On the service side you emit JSON instead of HTML and this can be easier IMO - virtually every language has a JSON library and you just convert your ORM objects to JSON (or just use them as-is!). That is less work than rendering HTML I would have thought.

[unethical_ban]

you nailed it. I don't want to do JS. I know enough Python to get by, I'm writing a small webapp with some API hooks (internal webapp) and I'd like to have some AJAX-y components. While I don't know if this is powerful enough for everything, the idea of "click on <button> to retrieve data and place in <div>" is really awesome. Doing it in HTML-only is much easier for my peon-non-genius mind.

[rajangdavis]

I agree. There are instances where I think returning HTML instead of JSON works (think of Rails Actioncable or Phoenix Channels), but I have a hard time conceptually understanding what problem is solved by this library.

Thinking of almost all of the full stack, I feel like you could have more flexibility with something like Rails with Angular on the front-end. You can set up a Rails controller to return JSON or HTML depending on the request type.

Throw in UI Router and have your Angular routes match your Rails routes... You can have your pages rendered server and client side and still have the flexibility to render JSON.

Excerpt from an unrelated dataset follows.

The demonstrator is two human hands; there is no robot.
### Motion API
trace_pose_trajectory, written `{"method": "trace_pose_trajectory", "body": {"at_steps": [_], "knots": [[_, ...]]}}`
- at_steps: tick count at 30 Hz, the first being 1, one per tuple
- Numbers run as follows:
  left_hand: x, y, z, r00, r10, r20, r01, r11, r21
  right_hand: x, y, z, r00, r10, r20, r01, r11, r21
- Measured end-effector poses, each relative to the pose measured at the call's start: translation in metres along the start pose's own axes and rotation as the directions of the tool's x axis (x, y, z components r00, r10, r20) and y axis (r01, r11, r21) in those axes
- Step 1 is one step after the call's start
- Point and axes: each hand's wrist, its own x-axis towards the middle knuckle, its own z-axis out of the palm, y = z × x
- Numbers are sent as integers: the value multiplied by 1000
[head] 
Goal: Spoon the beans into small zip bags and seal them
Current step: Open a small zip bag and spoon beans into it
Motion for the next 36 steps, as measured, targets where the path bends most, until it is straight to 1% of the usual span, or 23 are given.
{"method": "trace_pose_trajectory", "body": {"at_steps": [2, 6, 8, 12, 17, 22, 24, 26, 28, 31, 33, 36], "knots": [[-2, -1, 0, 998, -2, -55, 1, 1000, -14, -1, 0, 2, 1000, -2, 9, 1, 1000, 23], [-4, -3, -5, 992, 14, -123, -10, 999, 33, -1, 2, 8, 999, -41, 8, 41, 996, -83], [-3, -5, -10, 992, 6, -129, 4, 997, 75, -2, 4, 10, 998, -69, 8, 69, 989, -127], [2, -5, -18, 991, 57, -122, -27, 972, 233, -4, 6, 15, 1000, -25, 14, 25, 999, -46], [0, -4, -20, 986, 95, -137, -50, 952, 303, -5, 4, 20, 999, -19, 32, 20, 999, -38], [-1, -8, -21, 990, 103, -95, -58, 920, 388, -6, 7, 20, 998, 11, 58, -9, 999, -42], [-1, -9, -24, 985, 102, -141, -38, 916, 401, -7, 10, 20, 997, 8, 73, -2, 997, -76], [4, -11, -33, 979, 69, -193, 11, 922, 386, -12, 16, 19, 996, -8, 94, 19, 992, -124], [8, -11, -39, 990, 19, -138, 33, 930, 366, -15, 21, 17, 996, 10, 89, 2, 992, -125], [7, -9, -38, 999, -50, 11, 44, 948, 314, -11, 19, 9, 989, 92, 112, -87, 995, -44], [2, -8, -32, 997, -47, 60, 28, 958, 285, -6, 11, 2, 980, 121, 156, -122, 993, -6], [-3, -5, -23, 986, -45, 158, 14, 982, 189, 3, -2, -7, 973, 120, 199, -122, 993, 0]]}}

It would be sick if there was a stack where you can take make your routes more functional and have the routing work clientside and serverside. I know Turbolinks is supposed to solve this problem, but it sort of messes up how events are fired.

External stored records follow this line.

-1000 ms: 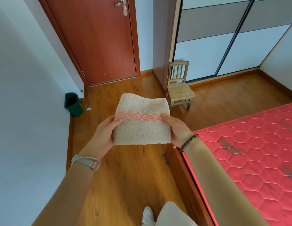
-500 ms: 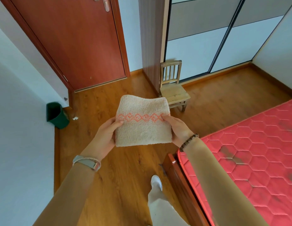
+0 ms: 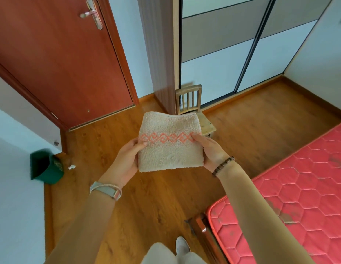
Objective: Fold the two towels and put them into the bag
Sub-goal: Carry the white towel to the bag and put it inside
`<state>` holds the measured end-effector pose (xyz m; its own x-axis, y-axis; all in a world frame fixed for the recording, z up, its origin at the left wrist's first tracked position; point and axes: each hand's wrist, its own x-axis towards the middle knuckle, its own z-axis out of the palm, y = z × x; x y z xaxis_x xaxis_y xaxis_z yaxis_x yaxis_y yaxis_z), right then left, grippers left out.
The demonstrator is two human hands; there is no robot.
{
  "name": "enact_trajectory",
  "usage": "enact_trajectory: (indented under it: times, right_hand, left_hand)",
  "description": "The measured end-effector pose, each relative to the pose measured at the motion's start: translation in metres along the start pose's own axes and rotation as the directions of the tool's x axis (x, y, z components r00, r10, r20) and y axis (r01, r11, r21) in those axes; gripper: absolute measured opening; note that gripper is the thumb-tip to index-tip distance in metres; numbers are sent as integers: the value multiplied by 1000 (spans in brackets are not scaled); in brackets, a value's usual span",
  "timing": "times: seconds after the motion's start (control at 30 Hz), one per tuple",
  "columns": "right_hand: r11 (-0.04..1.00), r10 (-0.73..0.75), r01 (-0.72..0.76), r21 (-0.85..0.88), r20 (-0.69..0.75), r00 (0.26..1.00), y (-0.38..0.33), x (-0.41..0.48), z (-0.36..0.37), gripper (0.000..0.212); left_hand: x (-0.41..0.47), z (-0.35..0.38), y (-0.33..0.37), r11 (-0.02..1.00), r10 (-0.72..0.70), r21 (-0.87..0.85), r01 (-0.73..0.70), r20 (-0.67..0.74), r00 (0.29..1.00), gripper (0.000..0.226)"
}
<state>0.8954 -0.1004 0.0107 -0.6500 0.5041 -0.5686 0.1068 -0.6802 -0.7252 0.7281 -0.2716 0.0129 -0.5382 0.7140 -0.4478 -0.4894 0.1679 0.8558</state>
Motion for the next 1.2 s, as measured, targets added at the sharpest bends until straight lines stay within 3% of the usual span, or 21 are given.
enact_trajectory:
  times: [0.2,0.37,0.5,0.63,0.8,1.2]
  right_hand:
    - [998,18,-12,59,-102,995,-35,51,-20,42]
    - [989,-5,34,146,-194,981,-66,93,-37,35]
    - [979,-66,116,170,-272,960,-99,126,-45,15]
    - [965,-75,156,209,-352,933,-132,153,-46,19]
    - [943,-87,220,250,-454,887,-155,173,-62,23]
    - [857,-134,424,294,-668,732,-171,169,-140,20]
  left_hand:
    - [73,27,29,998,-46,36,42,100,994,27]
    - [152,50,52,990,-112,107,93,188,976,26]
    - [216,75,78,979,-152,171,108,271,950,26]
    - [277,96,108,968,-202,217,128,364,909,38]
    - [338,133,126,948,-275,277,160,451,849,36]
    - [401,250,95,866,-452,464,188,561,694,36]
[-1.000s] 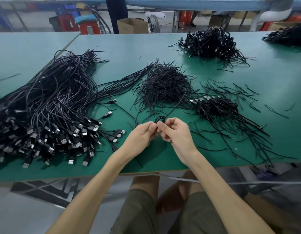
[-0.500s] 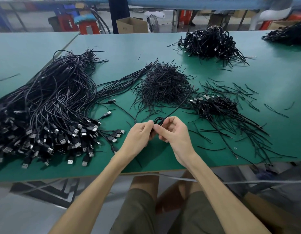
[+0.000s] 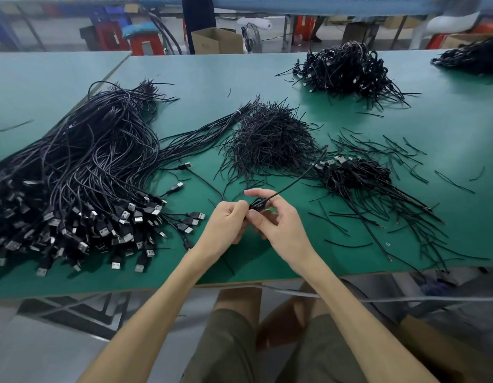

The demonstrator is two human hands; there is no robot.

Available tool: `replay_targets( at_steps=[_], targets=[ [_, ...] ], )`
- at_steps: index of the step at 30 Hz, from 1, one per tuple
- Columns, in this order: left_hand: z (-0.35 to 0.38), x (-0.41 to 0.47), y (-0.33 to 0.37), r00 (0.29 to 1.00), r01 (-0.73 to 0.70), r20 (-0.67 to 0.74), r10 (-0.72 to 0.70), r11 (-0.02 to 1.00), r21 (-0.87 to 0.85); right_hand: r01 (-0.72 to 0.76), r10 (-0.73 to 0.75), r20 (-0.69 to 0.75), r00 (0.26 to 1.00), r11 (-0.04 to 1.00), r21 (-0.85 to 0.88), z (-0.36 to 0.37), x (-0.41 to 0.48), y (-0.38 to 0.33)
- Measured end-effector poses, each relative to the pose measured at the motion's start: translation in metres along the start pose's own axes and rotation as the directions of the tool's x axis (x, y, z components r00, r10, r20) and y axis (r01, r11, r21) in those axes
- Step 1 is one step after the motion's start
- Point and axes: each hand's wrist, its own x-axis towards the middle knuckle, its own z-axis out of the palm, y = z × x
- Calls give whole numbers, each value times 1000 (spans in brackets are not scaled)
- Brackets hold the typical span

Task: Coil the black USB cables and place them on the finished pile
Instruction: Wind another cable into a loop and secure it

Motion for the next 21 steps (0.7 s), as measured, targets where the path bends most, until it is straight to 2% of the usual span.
replay_targets(
  at_steps=[4, 12, 21],
  targets=[
    [0, -2, 1, 999, -14, 30, 14, 1000, -3, -41, 41, 13, 999, 999, -19, 0, -1, -1],
    [1, -1, 0, 999, 2, -40, -3, 1000, -20, -52, 34, -127, 991, 989, -141, 4, 0, -5],
    [-2, 0, -5, 998, 33, -57, -36, 998, -50, 3, 1, 56, 998, 998, -67, 1, -2, -3]
  ],
)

Also, Angular templates cannot be modified on the front end... but these intercooler attributes can.

I will admit, the author is probably solving a problem that I haven't encountered or even fully understand. If people are digging it, more power to him.

[rimantas]

And that's how the monstrosities are born.

[rajangdavis]

I work primarily with a legacy, enterprise PHP application and it is a monstrosity (large number of classes, breaking framework changes, deprecated front-end libraries, very old MVC patterns, heavily imperative).

There are elements that Rails (predictable routing, simplified MVC, templating rendering, and general ease of set up and deployment) and Angular (flexibility, directives, safe templates, state based routing, imperative but can be functional with filters) provide the feature set that I have described above (aside from the routing object idea for generating server and client side routing).

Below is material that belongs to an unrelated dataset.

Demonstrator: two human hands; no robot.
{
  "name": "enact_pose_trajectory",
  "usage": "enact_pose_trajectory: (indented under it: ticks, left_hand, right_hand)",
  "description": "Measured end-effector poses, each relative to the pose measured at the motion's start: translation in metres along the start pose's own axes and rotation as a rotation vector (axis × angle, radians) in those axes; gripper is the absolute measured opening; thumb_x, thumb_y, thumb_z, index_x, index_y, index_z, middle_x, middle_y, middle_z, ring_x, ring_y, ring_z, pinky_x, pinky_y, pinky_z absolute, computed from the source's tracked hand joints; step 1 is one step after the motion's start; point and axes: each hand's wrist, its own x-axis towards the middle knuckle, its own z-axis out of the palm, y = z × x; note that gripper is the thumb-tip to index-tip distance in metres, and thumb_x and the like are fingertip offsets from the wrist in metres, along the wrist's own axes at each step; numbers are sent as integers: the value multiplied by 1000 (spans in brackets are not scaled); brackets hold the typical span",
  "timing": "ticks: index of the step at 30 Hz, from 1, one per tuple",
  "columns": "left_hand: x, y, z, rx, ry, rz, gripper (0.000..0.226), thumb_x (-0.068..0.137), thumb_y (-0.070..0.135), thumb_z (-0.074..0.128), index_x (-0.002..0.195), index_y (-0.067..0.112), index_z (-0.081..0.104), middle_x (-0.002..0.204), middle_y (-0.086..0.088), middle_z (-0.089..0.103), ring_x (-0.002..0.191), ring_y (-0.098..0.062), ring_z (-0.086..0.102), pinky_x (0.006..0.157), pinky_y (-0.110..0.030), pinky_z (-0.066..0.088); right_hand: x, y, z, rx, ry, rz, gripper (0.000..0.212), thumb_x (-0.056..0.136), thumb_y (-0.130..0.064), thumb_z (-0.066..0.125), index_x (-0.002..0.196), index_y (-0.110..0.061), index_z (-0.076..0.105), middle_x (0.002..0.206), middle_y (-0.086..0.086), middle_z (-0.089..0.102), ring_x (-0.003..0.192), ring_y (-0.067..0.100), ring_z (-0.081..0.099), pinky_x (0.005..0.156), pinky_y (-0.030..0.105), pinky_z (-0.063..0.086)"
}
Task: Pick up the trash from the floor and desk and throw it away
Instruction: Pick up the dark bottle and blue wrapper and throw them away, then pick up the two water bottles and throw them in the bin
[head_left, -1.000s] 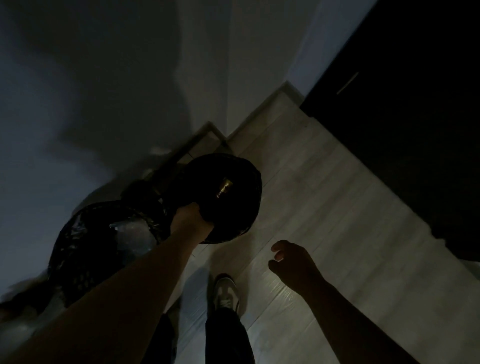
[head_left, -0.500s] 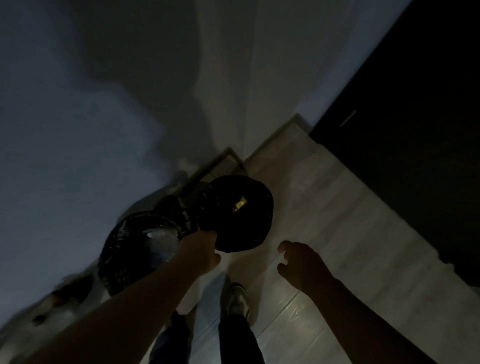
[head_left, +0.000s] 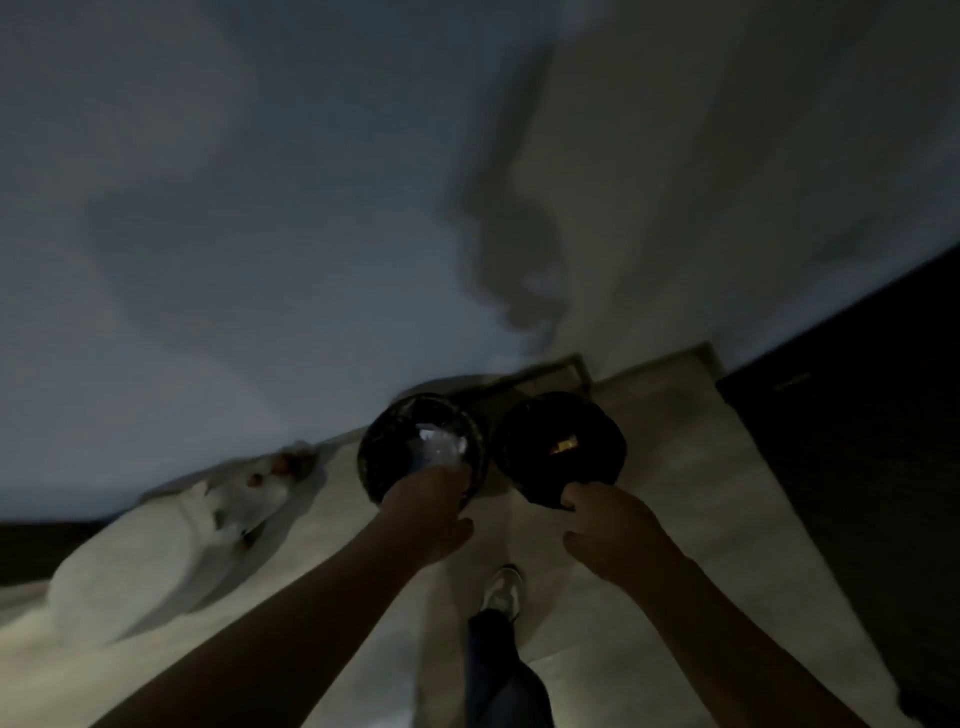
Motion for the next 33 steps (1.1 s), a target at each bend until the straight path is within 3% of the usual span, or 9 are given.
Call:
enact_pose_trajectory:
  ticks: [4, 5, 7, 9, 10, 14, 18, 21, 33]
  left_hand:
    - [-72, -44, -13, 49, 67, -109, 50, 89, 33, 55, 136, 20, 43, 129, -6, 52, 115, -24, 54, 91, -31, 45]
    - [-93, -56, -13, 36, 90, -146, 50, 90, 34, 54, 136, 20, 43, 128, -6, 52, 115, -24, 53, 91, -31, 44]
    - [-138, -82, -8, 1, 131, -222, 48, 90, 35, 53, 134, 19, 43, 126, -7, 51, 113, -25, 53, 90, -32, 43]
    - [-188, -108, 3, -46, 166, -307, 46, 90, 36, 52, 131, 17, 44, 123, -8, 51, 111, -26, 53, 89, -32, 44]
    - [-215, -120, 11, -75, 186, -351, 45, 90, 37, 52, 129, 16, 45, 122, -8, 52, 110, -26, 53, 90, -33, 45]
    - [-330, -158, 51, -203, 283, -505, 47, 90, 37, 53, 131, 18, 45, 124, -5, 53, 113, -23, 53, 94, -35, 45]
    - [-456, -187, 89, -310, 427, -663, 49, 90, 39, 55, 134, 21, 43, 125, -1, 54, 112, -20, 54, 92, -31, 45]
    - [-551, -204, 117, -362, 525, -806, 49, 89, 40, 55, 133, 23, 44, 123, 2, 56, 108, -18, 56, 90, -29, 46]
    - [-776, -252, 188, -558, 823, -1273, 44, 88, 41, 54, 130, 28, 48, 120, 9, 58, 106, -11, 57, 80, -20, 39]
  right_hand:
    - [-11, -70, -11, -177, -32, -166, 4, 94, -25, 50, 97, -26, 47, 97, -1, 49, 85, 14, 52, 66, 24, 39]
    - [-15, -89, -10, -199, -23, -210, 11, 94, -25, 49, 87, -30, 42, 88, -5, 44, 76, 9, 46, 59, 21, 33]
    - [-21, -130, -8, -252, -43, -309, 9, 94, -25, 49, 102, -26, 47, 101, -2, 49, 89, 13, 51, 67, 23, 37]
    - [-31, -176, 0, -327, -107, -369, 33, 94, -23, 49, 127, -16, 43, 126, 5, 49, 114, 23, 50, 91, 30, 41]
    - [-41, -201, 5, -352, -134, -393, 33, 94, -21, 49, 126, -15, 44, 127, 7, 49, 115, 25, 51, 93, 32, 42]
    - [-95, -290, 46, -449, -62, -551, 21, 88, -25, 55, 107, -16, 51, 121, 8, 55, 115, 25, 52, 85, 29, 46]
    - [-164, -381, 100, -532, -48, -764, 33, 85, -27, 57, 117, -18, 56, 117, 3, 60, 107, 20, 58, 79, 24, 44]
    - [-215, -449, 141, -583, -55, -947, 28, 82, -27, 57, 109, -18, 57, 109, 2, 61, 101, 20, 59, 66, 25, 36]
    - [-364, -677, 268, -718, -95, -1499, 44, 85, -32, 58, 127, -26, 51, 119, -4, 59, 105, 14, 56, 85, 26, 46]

The underlying technologies are not important; Node already has isomorphic javascript. I think Phoenix might be on track to remove the need for a heavy use of javascript for creating a single page application by simply using channels.

However, I cannot speak on Node and Phoenix because I lack the experience with these languages to comment. I do have experience with Rails and Angular to generate an example of how I would like a full stack, AJAX heavy application to work.

[cx1000]

Yeah he lost me at "angular"

[rajangdavis]

Why? There are plenty of developers that use Angular.

If I speak from a place of experience, is that less valid if I use a language that you do not particularly like?

It is not always the correct language in a lot of cases, but it can be for creating the feature set that I have described above - an approach for a more functional application structure that would provide server and client-side routing without Turbolinks.

You don't even need Angular or Rails for this, but these are both tools that I have enough familiarity with to know that it would work.

[cx1000]

Because 1) the appeal of intercooler is its simplicity, and 2) I don't know angular and don't have any desire to learn it. It looks complicated, and on the decline: http://stateofjs.com/2016/frontend/.

It's not a language it's a framework. And it will take me (and others on my team) time to learn it, and maintain it in the future. But if you like it, more power to you!